**Your assignment**
Exactly as given, write out the lines from the one containing "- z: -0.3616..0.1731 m" through the end of the listing, with both ends included and nothing else.

***

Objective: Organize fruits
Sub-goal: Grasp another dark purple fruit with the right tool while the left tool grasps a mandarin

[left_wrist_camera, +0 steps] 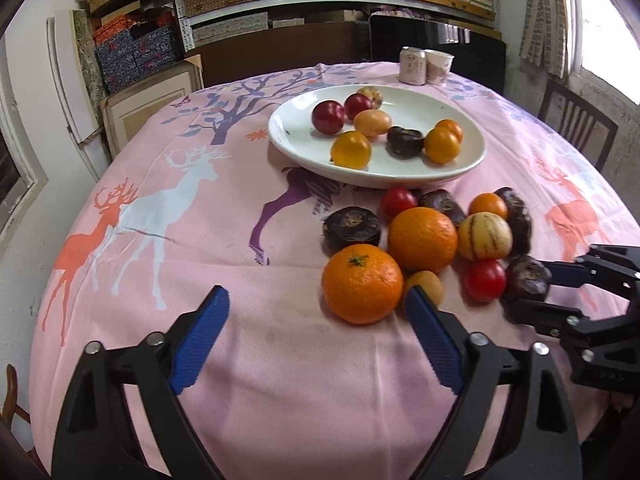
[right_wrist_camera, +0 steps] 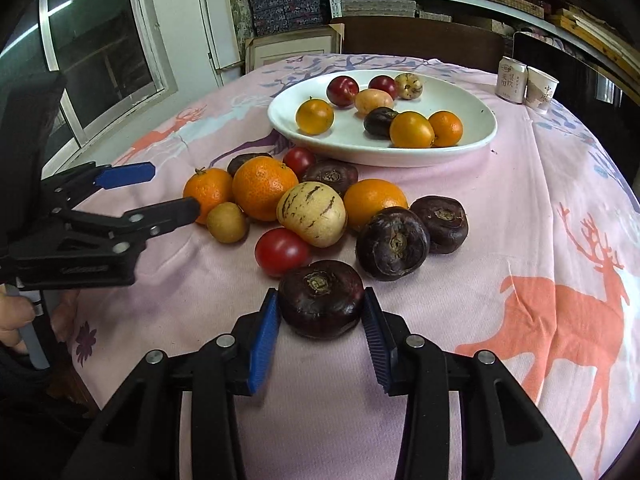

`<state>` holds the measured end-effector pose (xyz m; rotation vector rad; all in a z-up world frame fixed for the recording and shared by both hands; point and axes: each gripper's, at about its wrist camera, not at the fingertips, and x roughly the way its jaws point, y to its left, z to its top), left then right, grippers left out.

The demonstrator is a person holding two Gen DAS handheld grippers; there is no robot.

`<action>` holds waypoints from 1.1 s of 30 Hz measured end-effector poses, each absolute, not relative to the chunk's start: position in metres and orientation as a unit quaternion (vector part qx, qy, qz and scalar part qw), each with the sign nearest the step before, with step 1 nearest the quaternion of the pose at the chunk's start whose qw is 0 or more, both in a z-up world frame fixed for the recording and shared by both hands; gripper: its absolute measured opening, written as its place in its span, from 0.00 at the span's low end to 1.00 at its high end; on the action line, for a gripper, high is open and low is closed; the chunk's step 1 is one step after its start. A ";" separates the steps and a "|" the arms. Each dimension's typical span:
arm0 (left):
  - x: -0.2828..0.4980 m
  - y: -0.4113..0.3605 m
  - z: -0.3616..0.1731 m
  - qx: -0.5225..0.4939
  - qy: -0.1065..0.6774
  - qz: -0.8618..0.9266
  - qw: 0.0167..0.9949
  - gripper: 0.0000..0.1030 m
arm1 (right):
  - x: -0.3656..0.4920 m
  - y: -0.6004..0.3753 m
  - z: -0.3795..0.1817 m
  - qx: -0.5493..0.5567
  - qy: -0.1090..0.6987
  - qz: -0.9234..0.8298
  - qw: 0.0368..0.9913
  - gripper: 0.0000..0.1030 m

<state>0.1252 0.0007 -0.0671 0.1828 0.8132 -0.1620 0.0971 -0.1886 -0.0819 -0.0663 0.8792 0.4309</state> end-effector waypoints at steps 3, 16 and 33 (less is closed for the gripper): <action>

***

**Result below**
  - z: -0.3616..0.1731 m
  - qx: -0.5225..0.4939
  - qy: -0.1065..0.6774
  - qz: -0.8618..0.9266
  - qw: 0.0167..0.9949
  - gripper: 0.0000..0.1030 m
arm1 (right):
  - x: -0.3656..0.4920 m
  - y: -0.6004..0.3753 m
  - z: -0.3795..0.1817 m
  - qx: -0.5493..0.5567
  - qy: -0.1090..0.6987
  - qz: -0.9234..0.8298
  - qw: 0.0368..0.9913
  - gripper: 0.0000..0.1030 m

<state>0.1252 0.0007 -0.0671 0.1828 0.8132 -0.1620 0.0971 -0.1886 -0.0819 -0.0663 0.8792 0.4309</state> end-effector waypoints at steps 3, 16 and 33 (less is closed for the gripper): <action>

This exercise calls for no further output.